Le débat le plus tendu se joue autour de la substitution en officine et de l’octroi d’une remise spécifique pour les biosimilaires. Car des faisceaux de convergence semblent laisser croire que l’État envisage de financer cette nouvelle remise en réduisant celle des génériques. Une perspective jugée inacceptable par la profession : « C’est une machine à tuer les pharmacies, surtout en zone rurale », alerte Pierre-Olivier Variot, président de l’Union des syndicats de pharmaciens d’officine (USPO). « Si on fait chuter les remises sur les génériques, on fait courir le risque de déséquilibrer complètement le maillage officinal. »

Frapper au plafond des 40 %

Un arrêté du 14 mai 2025, publié au Journal officiel, grave dans le marbre le plafond de 40 % pour les remises accordées aux pharmaciens sur les médicaments génériques, mais seulement jusqu’au 1er juillet 2025. À cette date, débutera une concertation sous pression avec les syndicats, dans le sillage de la réforme de l’article L.138-9 du Code de la Sécurité sociale. Et concertation n’est pas négociation.

« Le gouvernement peut ignorer notre avis », rappelait Philippe Besset, président de la Fédération des syndicats pharmaceutiques de France suite à cette annonce. Et de prévenir : « C’est un sujet qui peut remettre les pharmaciens dans la rue. »

Un appel à la raison ou une stratégie de verrouillage

Dans ce climat d’ores et déjà sous tension, le positionnement du Gemme sur les remises biosimilaires ne peut qu’être scruté. L’organisation appelle à fixer « un plafond très raisonnable pour les remises officinales des biosimilaires. Si les remises officinales sont mal calibrées, elles risquent d’accentuer la pression économique sur un segment déjà très fragilisé », prévient le Gemme. Cette prudence lexicale camouflerait-elle une volonté de plafonnement, des remises trop généreuses érodant les marges dégagées par les laboratoires pharmaceutiques.

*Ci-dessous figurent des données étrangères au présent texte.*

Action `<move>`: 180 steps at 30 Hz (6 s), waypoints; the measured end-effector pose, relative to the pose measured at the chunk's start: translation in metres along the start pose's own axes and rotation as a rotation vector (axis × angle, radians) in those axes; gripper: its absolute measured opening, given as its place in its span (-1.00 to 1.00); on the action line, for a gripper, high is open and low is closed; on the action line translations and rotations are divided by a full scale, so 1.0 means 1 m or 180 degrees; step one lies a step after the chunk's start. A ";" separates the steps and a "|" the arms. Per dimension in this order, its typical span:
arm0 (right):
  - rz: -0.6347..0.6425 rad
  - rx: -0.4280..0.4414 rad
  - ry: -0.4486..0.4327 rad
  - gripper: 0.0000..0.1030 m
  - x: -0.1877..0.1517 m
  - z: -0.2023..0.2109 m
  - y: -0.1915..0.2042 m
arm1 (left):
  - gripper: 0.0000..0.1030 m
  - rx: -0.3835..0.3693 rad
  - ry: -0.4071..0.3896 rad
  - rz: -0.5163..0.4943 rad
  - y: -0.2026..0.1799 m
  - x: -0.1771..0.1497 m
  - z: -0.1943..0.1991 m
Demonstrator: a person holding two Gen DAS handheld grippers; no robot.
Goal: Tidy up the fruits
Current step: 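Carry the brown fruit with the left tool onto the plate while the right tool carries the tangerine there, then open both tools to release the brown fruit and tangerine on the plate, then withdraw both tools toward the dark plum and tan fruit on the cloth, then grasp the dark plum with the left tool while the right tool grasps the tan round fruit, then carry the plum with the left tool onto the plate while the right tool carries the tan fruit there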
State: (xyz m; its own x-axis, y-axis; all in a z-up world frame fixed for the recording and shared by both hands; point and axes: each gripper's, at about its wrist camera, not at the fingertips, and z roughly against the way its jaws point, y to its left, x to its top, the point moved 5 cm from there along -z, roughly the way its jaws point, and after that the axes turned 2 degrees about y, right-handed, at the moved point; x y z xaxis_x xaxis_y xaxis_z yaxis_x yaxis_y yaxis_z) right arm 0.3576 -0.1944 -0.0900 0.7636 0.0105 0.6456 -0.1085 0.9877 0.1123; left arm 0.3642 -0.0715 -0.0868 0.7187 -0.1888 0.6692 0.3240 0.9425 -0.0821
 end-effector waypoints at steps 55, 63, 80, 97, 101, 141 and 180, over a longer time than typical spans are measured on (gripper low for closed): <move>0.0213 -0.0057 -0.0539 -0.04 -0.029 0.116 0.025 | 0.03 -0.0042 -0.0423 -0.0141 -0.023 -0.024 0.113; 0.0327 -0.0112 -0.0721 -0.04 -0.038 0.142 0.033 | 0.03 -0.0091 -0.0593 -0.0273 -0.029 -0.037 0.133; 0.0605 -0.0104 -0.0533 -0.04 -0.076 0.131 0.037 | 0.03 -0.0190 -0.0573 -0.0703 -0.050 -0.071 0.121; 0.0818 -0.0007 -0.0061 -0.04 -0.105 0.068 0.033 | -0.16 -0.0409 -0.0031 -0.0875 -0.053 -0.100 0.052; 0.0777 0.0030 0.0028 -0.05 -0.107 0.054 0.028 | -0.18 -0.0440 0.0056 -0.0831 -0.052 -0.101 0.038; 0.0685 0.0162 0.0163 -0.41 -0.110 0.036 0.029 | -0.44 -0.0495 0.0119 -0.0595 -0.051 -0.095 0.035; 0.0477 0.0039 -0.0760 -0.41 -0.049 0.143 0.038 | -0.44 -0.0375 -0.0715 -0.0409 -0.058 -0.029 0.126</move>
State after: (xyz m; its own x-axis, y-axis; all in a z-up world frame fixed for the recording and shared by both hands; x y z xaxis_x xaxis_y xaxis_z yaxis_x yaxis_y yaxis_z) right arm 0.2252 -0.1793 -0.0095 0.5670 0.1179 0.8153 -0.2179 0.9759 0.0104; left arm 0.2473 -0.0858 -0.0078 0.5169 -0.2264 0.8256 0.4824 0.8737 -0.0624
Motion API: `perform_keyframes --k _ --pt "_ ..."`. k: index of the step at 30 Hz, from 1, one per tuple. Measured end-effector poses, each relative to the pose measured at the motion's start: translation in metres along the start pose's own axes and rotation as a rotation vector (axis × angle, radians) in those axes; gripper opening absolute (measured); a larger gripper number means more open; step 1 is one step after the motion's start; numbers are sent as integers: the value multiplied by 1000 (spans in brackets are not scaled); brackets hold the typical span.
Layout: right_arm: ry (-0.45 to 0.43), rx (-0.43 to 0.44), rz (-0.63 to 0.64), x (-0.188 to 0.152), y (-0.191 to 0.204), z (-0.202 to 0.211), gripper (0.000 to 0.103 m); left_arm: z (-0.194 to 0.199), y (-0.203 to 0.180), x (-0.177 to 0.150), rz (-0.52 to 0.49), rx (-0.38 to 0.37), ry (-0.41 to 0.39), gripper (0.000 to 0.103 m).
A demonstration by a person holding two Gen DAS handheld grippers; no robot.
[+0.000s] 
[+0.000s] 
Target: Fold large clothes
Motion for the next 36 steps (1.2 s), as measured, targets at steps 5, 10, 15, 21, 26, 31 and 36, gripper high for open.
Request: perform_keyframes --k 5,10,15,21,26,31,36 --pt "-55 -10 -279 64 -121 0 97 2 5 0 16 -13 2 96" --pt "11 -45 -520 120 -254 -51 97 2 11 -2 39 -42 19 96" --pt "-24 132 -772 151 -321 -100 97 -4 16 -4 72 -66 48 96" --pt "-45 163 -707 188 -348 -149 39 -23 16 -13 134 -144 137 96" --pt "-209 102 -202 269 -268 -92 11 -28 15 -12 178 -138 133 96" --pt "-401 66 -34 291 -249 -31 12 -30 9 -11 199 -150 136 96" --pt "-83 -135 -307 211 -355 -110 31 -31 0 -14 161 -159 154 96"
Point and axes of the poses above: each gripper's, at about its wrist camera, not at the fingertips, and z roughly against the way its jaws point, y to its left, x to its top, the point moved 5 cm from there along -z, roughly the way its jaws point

Les pharmaciens dans un étau

De leur côté, les officinaux, redoutent de devoir subir une baisse des remises génériques sans contrepartie tangible sur les biosimilaires. « On nous avait promis une remise biosimilaire comme une bouffée d’oxygène, sans transfert depuis les génériques. Mais tout montre que ce sera l’inverse », dénonce Pierre-Olivier Variot. « Ce n’est pas une avancée, c’est un ballon d’essai pour reprendre d’une main ce qu’on a donné de l’autre. »

Avec une part de marché des biosimilaires qui plafonne à 35 % en France, contre 79 % en Italie, 66 % au Royaume-Uni, 53 % en Espagne et 42 % en Allemagne, l’efficacité de la substitution dépendra indéniablement des arbitrages économiques à venir. Et du courage politique pour ne pas opposer deux leviers économiques majeurs, les génériques et biosimiliares, tant du côté du payeur que de celui du dispensateur.